WORK INSTRUCTION:
The response should consist of the data reproduced word for word.

[Dataset records]
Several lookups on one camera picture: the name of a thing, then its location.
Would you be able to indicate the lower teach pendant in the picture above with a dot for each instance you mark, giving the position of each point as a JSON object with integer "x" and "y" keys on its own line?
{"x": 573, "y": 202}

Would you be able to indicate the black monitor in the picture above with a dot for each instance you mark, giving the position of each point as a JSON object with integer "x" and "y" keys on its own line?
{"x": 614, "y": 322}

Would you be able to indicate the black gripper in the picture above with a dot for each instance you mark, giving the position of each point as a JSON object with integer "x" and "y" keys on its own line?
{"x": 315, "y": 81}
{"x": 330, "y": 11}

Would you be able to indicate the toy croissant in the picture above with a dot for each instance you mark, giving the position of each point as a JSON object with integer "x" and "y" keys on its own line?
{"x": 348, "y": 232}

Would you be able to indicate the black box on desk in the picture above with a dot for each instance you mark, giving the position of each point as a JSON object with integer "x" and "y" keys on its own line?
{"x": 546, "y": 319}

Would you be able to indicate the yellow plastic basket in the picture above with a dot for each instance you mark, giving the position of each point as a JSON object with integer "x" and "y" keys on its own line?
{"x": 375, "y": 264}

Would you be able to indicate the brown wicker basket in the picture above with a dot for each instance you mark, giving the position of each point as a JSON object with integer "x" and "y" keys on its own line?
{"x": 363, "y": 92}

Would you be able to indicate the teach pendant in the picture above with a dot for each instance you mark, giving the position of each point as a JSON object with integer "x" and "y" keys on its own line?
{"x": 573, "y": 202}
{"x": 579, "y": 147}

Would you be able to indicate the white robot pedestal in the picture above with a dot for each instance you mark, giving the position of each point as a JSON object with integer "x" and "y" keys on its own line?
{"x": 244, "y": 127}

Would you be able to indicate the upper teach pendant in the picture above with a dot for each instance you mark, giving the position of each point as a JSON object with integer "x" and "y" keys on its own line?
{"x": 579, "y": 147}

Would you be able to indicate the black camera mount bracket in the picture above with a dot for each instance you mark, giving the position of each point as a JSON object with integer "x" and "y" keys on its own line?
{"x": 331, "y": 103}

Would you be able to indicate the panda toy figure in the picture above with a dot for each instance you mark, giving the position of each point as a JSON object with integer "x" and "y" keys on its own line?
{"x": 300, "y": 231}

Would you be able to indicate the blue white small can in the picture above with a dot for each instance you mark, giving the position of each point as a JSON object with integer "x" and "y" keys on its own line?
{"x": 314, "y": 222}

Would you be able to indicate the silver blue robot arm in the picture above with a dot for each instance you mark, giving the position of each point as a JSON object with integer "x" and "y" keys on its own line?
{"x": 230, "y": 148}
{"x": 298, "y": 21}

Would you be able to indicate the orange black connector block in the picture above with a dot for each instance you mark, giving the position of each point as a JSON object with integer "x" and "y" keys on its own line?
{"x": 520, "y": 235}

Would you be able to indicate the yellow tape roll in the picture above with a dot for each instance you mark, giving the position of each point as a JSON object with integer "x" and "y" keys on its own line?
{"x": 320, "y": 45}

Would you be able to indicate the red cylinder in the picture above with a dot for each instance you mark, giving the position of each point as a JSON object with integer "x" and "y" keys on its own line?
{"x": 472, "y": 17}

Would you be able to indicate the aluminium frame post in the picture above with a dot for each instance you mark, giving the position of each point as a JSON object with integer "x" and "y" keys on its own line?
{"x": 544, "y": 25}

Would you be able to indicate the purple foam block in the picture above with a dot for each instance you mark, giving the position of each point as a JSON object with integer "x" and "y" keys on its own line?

YOUR RESPONSE:
Several lookups on one camera picture: the name of a thing, then its location.
Would you be able to indicate the lower teach pendant in the picture above with a dot for each instance you mark, giving the position of each point as a JSON object with integer "x" and "y" keys on its own line?
{"x": 573, "y": 202}

Would you be able to indicate the black monitor in the picture above with a dot for each instance you mark, giving the position of each point as a JSON object with integer "x" and "y" keys on its own line?
{"x": 614, "y": 322}

Would you be able to indicate the black gripper in the picture above with a dot for each instance you mark, giving the position of each point as a JSON object with integer "x" and "y" keys on its own line?
{"x": 315, "y": 81}
{"x": 330, "y": 11}

Would you be able to indicate the toy croissant in the picture above with a dot for each instance you mark, giving the position of each point as a JSON object with integer "x" and "y" keys on its own line?
{"x": 348, "y": 232}

Would you be able to indicate the black box on desk in the picture above with a dot for each instance you mark, giving the position of each point as a JSON object with integer "x" and "y" keys on its own line?
{"x": 546, "y": 319}

Would you be able to indicate the yellow plastic basket in the picture above with a dot for each instance you mark, giving the position of each point as a JSON object with integer "x" and "y" keys on its own line?
{"x": 375, "y": 264}

Would you be able to indicate the brown wicker basket in the picture above with a dot for each instance you mark, giving the position of each point as a JSON object with integer "x" and "y" keys on its own line?
{"x": 363, "y": 92}

Would you be able to indicate the teach pendant in the picture above with a dot for each instance you mark, giving the position of each point as a JSON object with integer "x" and "y" keys on its own line?
{"x": 573, "y": 202}
{"x": 579, "y": 147}

Would you be able to indicate the white robot pedestal in the picture above with a dot for each instance you mark, giving the position of each point as a JSON object with integer "x" and "y" keys on its own line?
{"x": 244, "y": 127}

Would you be able to indicate the upper teach pendant in the picture above with a dot for each instance you mark, giving the position of each point as a JSON object with integer "x" and "y" keys on its own line?
{"x": 579, "y": 147}

Would you be able to indicate the black camera mount bracket in the picture above with a dot for each instance you mark, giving the position of each point as a JSON object with integer "x" and "y" keys on its own line?
{"x": 331, "y": 103}

Would you be able to indicate the panda toy figure in the picture above with a dot for each instance you mark, giving the position of each point as a JSON object with integer "x" and "y" keys on its own line?
{"x": 300, "y": 231}

Would you be able to indicate the blue white small can in the picture above with a dot for each instance you mark, giving the position of each point as a JSON object with integer "x" and "y" keys on its own line?
{"x": 314, "y": 222}

Would you be able to indicate the silver blue robot arm in the picture above with a dot for each instance you mark, giving the position of each point as a JSON object with integer "x" and "y" keys on its own line?
{"x": 230, "y": 148}
{"x": 298, "y": 21}

Would you be able to indicate the orange black connector block in the picture above with a dot for each instance you mark, giving the position of each point as a JSON object with integer "x" and "y" keys on its own line?
{"x": 520, "y": 235}

Would you be able to indicate the yellow tape roll in the picture above with a dot for each instance you mark, giving the position of each point as a JSON object with integer "x" and "y" keys on its own line?
{"x": 320, "y": 45}

Would you be able to indicate the red cylinder in the picture above with a dot for each instance you mark, giving the position of each point as a JSON object with integer "x" and "y" keys on its own line?
{"x": 472, "y": 17}

Would you be able to indicate the aluminium frame post in the picture above with a dot for each instance you mark, giving the position of each point as a JSON object with integer "x" and "y" keys on its own line?
{"x": 544, "y": 25}

Would you be able to indicate the purple foam block in the picture above with a dot for each instance you mark, giving the position of each point as a JSON object with integer "x" and "y" keys on its own line?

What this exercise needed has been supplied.